After having spent some time installing packages and removing unwanted packages, I find I’m going to have to reinstall to fix a basic configuration error with my partitioning/encryption setup. Is there a way to generate a list of all currently installed packages, then upon reinstall have the system purge any packages not on that list as well as install any missing packages?
are you sure you need to reinstall? Can’t you change the settings to your partitioning/encryption now? I doubt it. I would give more details of the problem so maybe someone could help you and if not you could always get back to reinstall.
Well, I encrypted my entire home partition rather than just a directory under home. So the ‘fix’ would be something like
- back up home, reboot into single user mode, format partition, check uuid of reformatted partition, edit fstab to mount home there, copy home dir back
- ???
- Profit.
What I think is going to happen is that I’ll reboot at step two, and find that the system is looking for an encrypted partition and it will just fail. So, I’m guessing I’m missing steps on editing the boot parameters maybe, or perhaps the initrd (or whatever suse uses) needs to be rebuilt. My concern is that I don’t even know what I don’t know I’m missing with step 2.
That will work.
You can probably do it all without even rebooting. Just use CTRL-ALT-F1 to get a virtual console, and login as root there. Make sure nobody is logged in, other than root (the home for root is not in “/home” so that is safe. Then, after the backup,
umount /home
cryptsetup luksClose cr_home ## check that name with what is in crypttab
Your home directory is probably mounted from “/dev/mapper/cr_home” or something similar.
The actual partition device can be found in “/etc/crypttab”. If the entry from “/etc/crypttab” is a “/dev/disk/by-id/…” then you can just use that device name in the updated “fstab”. If you are set for using UUID, then you will have to get the UUID. If you know the device name, then “blkid” can be used to find the UUID.
After a “mkfs” to format the partition, “mount /home” will get it mounted if you edited “fstab” correctly. And then restore from the backup.
I quess that regardless if you will solve your present problem with a reinstall or in another way, you original question might still be relevant to you.
This is not a ready to run solution, but you can make a list of installed packages with a command like
rpm -qa --qf '%{NAME}:%{VERSION}:%{RELEASE}:%{INSTALLTID}:%{SUMMARY}
' | sort
You will understand that this is just an example on what can be done using the rpm -q command.

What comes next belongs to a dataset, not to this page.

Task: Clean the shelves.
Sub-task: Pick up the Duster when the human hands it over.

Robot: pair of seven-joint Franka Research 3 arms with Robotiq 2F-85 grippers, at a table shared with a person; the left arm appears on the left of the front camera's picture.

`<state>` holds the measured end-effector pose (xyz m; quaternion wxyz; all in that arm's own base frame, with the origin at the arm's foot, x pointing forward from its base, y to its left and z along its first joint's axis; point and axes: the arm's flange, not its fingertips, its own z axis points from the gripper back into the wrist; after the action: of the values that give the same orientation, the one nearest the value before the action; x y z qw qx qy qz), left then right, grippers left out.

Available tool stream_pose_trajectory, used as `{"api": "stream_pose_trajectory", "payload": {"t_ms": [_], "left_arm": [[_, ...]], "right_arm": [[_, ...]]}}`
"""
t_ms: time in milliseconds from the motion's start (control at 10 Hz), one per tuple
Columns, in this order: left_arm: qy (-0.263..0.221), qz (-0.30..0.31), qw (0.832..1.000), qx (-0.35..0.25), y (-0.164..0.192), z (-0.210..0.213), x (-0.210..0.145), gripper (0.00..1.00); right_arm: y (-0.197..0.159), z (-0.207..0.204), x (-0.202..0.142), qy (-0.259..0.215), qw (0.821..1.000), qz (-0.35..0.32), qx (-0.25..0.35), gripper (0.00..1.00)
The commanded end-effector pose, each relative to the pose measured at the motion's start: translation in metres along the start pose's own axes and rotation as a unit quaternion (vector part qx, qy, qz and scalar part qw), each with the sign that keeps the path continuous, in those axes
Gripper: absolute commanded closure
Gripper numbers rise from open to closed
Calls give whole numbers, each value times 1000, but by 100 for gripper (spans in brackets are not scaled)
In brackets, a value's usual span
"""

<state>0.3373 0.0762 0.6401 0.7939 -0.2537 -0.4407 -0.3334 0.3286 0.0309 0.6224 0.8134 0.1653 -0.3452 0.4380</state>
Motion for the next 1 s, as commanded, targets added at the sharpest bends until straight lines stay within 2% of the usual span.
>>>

See
man rpm
on how you can variate on this.
I don’t work with encrypted partitions but if there is sufficient free space (make some termporarily if possible) isn’t it possible to simply
- Copy the entire contents of your encrypted partition to an unencrypted partition
- Modify fstab to mount your new, unencrypted partition as /home
Alternatively, if you don’t have enough space to permanently point your /home to the new, unencrypted partition immediately
- Copy the contents of the encrypted partition to an external drive
- Boot to an alternative OS (eg LiveCD)
- Delete encrypted partition
- Copy contents from removable drive to your on-board disk system replacing the encrypted partition
- Modify your fstab so it points to your new unencrypted /home
No app remove/install/re-install needed.
This might be possible only because it’s the /home partition. If dealing with encypted system mounts, this might not be possible.
TSU
@nrickert - good point about not rebooting, and thanks for the luks close command, I wouldn’t have thought to do that.
@hcvv - thanks for that. I’ll do that as a back up plan in case my attempts at salvage go bad. plus. I think I see a way to make that work with the diff command to achieve what I originally asked about. I don’t know the exact commands yet, but basically use your command to get list of installed packages (list 1). Then do a re-install and take another list of all installed packages (list 2). Then run a diff between list 1 and 2, just showing items that ARE on list 1 but not list 2, and install those. Then do a second diff between list 1 and 2, just showing items that ARE on list 2 but not list 1, and remove those packages. cheers!
@tsu2 I think that’s the way I’m going on this, but I don’t have free space on the drive to do it all in place then work on resizing and such, so I’ve got to take a but more of a risky approach. I have an external USB drive though, and everything backed up with dropbox if things go horridly wrong. And I’m going to try doing it with the running system as opposed to a live cd, in fact without even rebooting as per nrickert suggestion above.